International career^{‡}
- 2011: Canada U18 / 5 / (1)
- 2012–2013: Canada U20 / 3 / (0)
- 2016: Canada U23 / 2 / (0)

= Jordan Murrell =

Canadian professional soccer player (born 1993)

Jordan Peter Murrell (born May 2, 1993) is a professional soccer player. Born in England, he represented Canada at youth level.

==Club career==

===Early career===
Murrell began playing soccer at age four with Pinnstars FC in London.

Murrell spent 2009–2011 with Toronto FC's academy in the Canadian Soccer League. He began his young career in the U16s of the academy before getting promoted to the U18s in 2010. After strong years within the academy, he became captain of the U18 side in 2011.

In 2011, Murrell committed to playing four years of college soccer at Syracuse University between 2011 and 2014 earning many accolades.

While at college, Murrell played with USL PDL side Ocean City Nor'easters in 2013 and K-W United FC in 2014.

===Real Monarchs===
On January 20, 2015, Murrell was selected in the third round (57th overall) of the 2015 MLS SuperDraft by Real Salt Lake.

Murrell signed with Salt Lake's USL side Real Monarchs SLC on March 16, 2015. In 2015, the club declined 8 options, including Murrell.

===Pittsburgh Riverhounds===
After training with the club for most of preseason, Murrell signed with the Pittsburgh Riverhounds on March 24, 2016.

===Reno 1868===
In December 2016, Murrell signed with USL expansion side Reno 1868 FC. In July 2017, he would score twice in a 9–0 rout over LA Galaxy II. Murrell would appear in 27 games for the club that season, a new career high.

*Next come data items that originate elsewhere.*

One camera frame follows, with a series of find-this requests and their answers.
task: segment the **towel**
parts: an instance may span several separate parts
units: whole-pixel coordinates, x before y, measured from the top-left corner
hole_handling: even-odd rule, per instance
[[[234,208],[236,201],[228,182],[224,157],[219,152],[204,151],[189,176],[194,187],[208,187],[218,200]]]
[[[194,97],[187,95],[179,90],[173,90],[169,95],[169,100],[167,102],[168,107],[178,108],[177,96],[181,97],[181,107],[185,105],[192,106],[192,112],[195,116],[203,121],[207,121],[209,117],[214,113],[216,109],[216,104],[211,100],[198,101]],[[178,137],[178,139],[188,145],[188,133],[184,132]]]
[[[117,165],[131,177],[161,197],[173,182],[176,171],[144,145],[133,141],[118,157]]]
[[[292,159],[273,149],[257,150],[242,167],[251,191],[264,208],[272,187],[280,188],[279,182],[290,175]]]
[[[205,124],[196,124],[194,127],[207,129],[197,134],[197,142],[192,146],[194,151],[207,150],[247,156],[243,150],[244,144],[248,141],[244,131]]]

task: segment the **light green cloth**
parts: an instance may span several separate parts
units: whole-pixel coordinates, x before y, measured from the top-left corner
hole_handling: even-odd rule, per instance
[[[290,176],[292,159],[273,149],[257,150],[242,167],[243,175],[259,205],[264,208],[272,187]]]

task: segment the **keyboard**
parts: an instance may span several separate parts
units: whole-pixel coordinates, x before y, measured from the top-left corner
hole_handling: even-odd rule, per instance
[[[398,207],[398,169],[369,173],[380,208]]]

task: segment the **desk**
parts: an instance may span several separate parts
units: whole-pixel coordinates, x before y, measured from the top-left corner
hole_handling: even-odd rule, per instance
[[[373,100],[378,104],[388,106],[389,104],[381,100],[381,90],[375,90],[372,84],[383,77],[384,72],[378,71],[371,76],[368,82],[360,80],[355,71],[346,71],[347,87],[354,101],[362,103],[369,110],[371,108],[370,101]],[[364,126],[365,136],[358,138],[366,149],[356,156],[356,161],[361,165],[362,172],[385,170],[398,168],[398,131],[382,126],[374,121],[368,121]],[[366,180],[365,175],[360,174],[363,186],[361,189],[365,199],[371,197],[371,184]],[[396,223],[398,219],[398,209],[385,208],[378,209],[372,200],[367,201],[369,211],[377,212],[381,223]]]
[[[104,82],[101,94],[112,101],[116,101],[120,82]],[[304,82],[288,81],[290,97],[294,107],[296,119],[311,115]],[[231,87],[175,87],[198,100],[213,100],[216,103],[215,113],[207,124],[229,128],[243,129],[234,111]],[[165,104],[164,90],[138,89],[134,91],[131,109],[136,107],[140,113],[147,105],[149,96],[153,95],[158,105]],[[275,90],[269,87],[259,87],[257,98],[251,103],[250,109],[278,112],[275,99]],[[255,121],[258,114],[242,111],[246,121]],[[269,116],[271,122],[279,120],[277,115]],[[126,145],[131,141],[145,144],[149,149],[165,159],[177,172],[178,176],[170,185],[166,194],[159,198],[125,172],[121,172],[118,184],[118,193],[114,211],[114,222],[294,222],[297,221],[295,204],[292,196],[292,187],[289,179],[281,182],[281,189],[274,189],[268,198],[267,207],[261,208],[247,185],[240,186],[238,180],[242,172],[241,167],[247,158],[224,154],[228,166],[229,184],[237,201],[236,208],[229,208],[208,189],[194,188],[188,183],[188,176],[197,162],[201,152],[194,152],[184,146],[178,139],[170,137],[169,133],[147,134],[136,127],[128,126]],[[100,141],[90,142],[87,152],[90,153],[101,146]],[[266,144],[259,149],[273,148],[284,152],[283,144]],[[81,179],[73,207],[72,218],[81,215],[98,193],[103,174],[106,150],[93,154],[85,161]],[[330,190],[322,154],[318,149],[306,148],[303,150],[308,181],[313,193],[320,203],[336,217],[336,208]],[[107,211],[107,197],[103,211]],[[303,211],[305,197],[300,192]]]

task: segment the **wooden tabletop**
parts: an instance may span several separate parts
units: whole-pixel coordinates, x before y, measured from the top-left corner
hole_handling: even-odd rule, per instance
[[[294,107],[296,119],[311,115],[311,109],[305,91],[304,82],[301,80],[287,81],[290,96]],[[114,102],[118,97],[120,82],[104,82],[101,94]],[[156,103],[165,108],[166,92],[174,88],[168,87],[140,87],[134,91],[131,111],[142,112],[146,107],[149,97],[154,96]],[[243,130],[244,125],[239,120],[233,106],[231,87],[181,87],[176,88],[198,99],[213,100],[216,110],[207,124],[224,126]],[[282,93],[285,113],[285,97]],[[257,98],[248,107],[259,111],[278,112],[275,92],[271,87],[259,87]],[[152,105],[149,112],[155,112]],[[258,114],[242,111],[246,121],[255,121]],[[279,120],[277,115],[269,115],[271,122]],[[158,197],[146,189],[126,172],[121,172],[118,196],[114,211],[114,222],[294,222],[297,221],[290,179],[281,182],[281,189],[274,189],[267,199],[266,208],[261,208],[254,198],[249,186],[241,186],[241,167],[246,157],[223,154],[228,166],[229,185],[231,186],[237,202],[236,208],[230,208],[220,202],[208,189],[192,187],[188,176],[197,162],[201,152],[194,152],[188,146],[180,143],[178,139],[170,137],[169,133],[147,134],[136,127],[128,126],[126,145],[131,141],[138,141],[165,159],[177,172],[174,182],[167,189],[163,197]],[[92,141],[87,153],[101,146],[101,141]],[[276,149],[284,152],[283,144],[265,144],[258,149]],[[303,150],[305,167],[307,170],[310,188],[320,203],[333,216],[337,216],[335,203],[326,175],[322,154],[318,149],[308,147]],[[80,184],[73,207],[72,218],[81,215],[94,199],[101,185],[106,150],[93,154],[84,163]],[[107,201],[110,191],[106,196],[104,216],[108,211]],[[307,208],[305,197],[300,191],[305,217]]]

Upon completion of the 2017 season, Reno 1868 announced that they had re-signed Murrell for the 2018 season. Murrell was released by Reno on December 3, 2018.

===Valour FC===
On January 8, 2019 Murrell returned to Canada, signing a multi-year contract with Valour FC in the Canadian Premier League. He made his debut for Valour on May 1 against Pacific FC. On August 13 Murrell was suspended 6 games after an altercation with the referee on August 5 during a match against HFX Wanderers which included him kicking over a table as he left the field. On January 17, 2020 Valour announced they had released Murrell from his contract.

===Las Vegas Lights===
On January 31, 2020, Murrell joined USL Championship side Las Vegas Lights.

==International career==
In January 2011, Murrell made his first appearance for Canada's U18 national team in a training camp that was held in Costa Rica. He played in a pair of friendlies scoring in a friendly vs Costa Rica U18 national team
Later in 2011, December Murrell was called for Canada's U18 national team to train in a USA based camp.

In July 2012, Murrell was called up for a Canada U20 national team camp. Murrell captained the team in one of friendlies vs Mexico's U20 national team while appearing in both.

In February 2013, Murrell was named to Canada's squad for the 2013 CONCACAF U20 Championship.

In May 2016, Murrell was called to Canada's U23 national team for a pair of friendlies against Guyana and Grenada. He saw action in both matches.

==Personal life==
Murrell was born in London, England, and moved with his family moved to Markham, Ontario, when he was eleven years of age.